Why was he spending so much time and effort to capture yet another train photo? Didn’t he have better things to do? Wasn’t he old enough to know better than to waste precious time?

Then, I realized, I’m standing on this side of the tracks, in my 60′s, watching him, taking yet another photo of life in Japan. Aren’t I old enough to know better? Don’t I have better things to do? Don’t I know better than to waste precious time…?

No. He isn’t, and I’m not. And, I’m glad it’s that way.

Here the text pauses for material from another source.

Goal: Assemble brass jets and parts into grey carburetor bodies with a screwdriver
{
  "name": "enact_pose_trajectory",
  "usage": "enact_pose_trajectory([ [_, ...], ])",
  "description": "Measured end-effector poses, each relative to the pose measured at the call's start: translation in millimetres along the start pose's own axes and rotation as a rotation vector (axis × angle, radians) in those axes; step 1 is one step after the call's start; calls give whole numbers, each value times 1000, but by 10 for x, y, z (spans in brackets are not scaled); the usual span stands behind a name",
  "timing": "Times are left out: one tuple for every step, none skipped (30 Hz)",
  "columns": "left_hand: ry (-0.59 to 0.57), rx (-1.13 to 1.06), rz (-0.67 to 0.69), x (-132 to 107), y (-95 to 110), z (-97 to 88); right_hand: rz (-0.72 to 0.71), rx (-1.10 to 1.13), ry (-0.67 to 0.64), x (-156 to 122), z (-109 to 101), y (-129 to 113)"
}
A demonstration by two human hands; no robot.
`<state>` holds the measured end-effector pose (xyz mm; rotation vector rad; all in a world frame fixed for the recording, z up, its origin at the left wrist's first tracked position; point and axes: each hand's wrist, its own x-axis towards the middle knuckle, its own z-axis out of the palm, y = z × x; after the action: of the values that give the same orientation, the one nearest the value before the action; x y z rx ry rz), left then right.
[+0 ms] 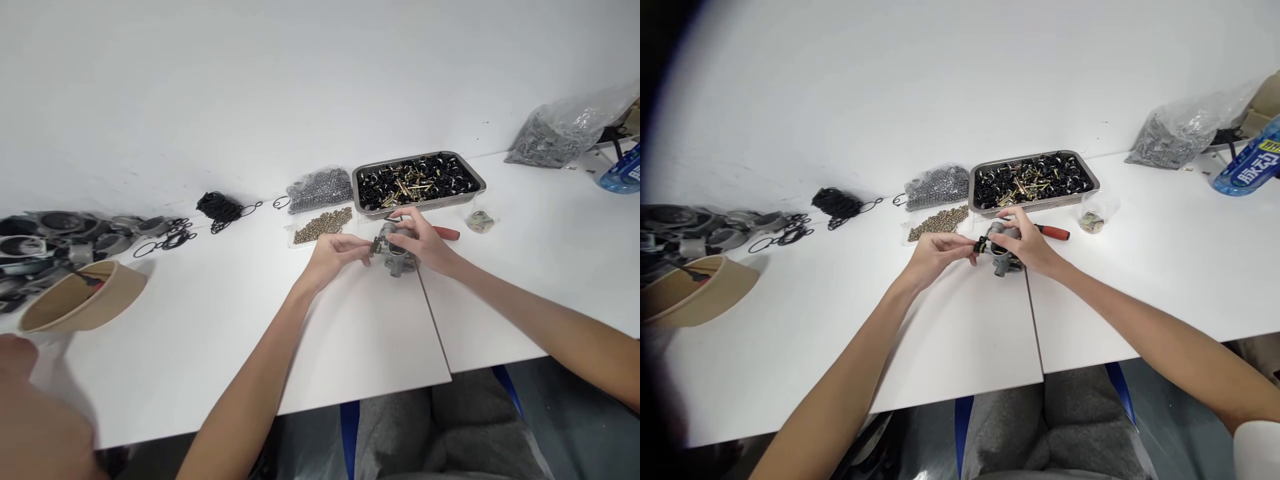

Life is for living, experiencing, enjoying. If taking photos of trains, or observing and pondering day to day life, gives you satisfaction, if it improves your quality of life, if it keeps you active, engaged, and alive, then just do it without guilt or any twinge of regret.

Coming home

I’ve noticed that the typical Japanese work patterns have shifted radically since the March 11th earthquake, tsunami, and nuclear incidents. People are leaving their offices after work, as before, but then most of them are heading home rather than going out drinking with co-workers and friends.

The suburban train stations are more crowded in the evenings as people arrive home, and almost deserted later at night. The local community streets and walkways are as empty as a graveyard by 10:00 pm while there used to be quite a few cars and people on bicycles traveling home even after midnight.

The implications are obvious. When companies report their annual results next spring, the hospitality sector, including restaurants, bars, hotels, taxis, trains, travel bureaus and airlines are going to get hammered. It isn’t going to be pretty, though some smart investors will make out all right.